§ **Data excerpt**:
::::::::::
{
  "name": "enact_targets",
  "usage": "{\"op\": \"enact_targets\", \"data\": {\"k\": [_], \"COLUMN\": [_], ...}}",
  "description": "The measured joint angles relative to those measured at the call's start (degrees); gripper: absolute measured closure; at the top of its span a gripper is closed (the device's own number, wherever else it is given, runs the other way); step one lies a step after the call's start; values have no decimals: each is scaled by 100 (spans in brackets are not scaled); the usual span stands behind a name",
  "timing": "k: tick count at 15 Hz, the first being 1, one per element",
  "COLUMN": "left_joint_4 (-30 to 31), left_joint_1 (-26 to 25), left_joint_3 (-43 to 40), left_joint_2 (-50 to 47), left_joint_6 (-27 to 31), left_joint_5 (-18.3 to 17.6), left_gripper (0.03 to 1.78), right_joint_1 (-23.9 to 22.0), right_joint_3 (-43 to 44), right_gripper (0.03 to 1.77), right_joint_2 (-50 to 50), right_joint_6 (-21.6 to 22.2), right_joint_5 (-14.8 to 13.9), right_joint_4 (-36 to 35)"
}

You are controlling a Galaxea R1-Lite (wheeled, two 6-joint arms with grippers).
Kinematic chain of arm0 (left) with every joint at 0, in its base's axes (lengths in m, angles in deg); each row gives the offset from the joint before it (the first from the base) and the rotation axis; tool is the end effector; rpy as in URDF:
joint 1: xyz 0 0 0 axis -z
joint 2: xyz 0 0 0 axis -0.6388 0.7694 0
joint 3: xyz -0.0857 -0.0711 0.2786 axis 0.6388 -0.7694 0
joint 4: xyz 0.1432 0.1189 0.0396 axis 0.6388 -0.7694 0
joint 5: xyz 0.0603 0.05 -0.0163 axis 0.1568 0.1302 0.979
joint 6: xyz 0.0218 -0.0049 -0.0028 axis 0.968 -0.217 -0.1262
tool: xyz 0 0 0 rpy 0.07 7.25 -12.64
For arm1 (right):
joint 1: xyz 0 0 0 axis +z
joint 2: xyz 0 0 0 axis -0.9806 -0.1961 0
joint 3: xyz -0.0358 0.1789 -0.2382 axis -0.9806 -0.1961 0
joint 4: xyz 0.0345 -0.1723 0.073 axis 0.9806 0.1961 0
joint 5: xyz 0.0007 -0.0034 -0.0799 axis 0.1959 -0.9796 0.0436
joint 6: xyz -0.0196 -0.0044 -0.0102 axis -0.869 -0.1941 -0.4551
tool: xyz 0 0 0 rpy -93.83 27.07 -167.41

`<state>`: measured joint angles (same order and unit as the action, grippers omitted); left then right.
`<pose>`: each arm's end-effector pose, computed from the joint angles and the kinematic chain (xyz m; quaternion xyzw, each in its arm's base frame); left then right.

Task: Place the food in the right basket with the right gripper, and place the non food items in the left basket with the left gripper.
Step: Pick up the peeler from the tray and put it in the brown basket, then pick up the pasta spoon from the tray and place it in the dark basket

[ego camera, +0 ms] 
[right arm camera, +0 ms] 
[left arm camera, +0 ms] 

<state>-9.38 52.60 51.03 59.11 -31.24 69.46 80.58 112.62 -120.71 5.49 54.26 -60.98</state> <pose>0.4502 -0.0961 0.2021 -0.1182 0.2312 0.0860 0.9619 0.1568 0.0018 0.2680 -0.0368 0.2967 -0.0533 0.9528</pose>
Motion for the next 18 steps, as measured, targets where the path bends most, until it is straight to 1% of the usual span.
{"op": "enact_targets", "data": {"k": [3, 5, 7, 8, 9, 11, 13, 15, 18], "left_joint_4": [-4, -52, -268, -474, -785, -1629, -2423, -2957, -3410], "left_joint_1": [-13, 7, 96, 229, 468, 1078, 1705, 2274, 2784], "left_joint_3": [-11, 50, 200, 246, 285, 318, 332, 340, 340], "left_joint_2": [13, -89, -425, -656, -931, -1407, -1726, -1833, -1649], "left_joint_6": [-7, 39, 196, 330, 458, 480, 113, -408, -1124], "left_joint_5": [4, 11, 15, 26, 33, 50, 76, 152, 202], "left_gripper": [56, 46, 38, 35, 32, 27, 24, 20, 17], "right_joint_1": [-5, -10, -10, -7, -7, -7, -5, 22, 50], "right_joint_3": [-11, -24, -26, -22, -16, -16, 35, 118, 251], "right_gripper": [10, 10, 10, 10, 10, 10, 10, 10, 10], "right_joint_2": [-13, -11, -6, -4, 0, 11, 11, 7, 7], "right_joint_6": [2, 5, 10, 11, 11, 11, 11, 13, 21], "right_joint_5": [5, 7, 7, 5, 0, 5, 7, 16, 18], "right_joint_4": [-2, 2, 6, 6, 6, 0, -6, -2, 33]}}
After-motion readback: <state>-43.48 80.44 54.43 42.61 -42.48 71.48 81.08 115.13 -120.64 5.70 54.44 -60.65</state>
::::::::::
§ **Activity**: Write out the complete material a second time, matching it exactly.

§ **Task response**:
{
  "name": "enact_targets",
  "usage": "{\"op\": \"enact_targets\", \"data\": {\"k\": [_], \"COLUMN\": [_], ...}}",
  "description": "The measured joint angles relative to those measured at the call's start (degrees); gripper: absolute measured closure; at the top of its span a gripper is closed (the device's own number, wherever else it is given, runs the other way); step one lies a step after the call's start; values have no decimals: each is scaled by 100 (spans in brackets are not scaled); the usual span stands behind a name",
  "timing": "k: tick count at 15 Hz, the first being 1, one per element",
  "COLUMN": "left_joint_4 (-30 to 31), left_joint_1 (-26 to 25), left_joint_3 (-43 to 40), left_joint_2 (-50 to 47), left_joint_6 (-27 to 31), left_joint_5 (-18.3 to 17.6), left_gripper (0.03 to 1.78), right_joint_1 (-23.9 to 22.0), right_joint_3 (-43 to 44), right_gripper (0.03 to 1.77), right_joint_2 (-50 to 50), right_joint_6 (-21.6 to 22.2), right_joint_5 (-14.8 to 13.9), right_joint_4 (-36 to 35)"
}

You are controlling a Galaxea R1-Lite (wheeled, two 6-joint arms with grippers).
Kinematic chain of arm0 (left) with every joint at 0, in its base's axes (lengths in m, angles in deg); each row gives the offset from the joint before it (the first from the base) and the rotation axis; tool is the end effector; rpy as in URDF:
joint 1: xyz 0 0 0 axis -z
joint 2: xyz 0 0 0 axis -0.6388 0.7694 0
joint 3: xyz -0.0857 -0.0711 0.2786 axis 0.6388 -0.7694 0
joint 4: xyz 0.1432 0.1189 0.0396 axis 0.6388 -0.7694 0
joint 5: xyz 0.0603 0.05 -0.0163 axis 0.1568 0.1302 0.979
joint 6: xyz 0.0218 -0.0049 -0.0028 axis 0.968 -0.217 -0.1262
tool: xyz 0 0 0 rpy 0.07 7.25 -12.64
For arm1 (right):
joint 1: xyz 0 0 0 axis +z
joint 2: xyz 0 0 0 axis -0.9806 -0.1961 0
joint 3: xyz -0.0358 0.1789 -0.2382 axis -0.9806 -0.1961 0
joint 4: xyz 0.0345 -0.1723 0.073 axis 0.9806 0.1961 0
joint 5: xyz 0.0007 -0.0034 -0.0799 axis 0.1959 -0.9796 0.0436
joint 6: xyz -0.0196 -0.0044 -0.0102 axis -0.869 -0.1941 -0.4551
tool: xyz 0 0 0 rpy -93.83 27.07 -167.41

`<state>`: measured joint angles (same order and unit as the action, grippers omitted); left then right.
`<pose>`: each arm's end-effector pose, computed from the joint angles and the kinematic chain (xyz m; quaternion xyzw, each in its arm's base frame); left then right.

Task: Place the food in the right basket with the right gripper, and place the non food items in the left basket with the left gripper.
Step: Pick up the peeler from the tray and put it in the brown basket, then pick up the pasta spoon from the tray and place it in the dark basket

[ego camera, +0 ms] 
[right arm camera, +0 ms] 
[left arm camera, +0 ms] 

<state>-9.38 52.60 51.03 59.11 -31.24 69.46 80.58 112.62 -120.71 5.49 54.26 -60.98</state> <pose>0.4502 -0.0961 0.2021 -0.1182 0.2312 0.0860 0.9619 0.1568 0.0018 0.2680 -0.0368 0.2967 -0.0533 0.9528</pose>
Motion for the next 18 steps, as measured, targets where the path bends most, until it is straight to 1% of the usual span.
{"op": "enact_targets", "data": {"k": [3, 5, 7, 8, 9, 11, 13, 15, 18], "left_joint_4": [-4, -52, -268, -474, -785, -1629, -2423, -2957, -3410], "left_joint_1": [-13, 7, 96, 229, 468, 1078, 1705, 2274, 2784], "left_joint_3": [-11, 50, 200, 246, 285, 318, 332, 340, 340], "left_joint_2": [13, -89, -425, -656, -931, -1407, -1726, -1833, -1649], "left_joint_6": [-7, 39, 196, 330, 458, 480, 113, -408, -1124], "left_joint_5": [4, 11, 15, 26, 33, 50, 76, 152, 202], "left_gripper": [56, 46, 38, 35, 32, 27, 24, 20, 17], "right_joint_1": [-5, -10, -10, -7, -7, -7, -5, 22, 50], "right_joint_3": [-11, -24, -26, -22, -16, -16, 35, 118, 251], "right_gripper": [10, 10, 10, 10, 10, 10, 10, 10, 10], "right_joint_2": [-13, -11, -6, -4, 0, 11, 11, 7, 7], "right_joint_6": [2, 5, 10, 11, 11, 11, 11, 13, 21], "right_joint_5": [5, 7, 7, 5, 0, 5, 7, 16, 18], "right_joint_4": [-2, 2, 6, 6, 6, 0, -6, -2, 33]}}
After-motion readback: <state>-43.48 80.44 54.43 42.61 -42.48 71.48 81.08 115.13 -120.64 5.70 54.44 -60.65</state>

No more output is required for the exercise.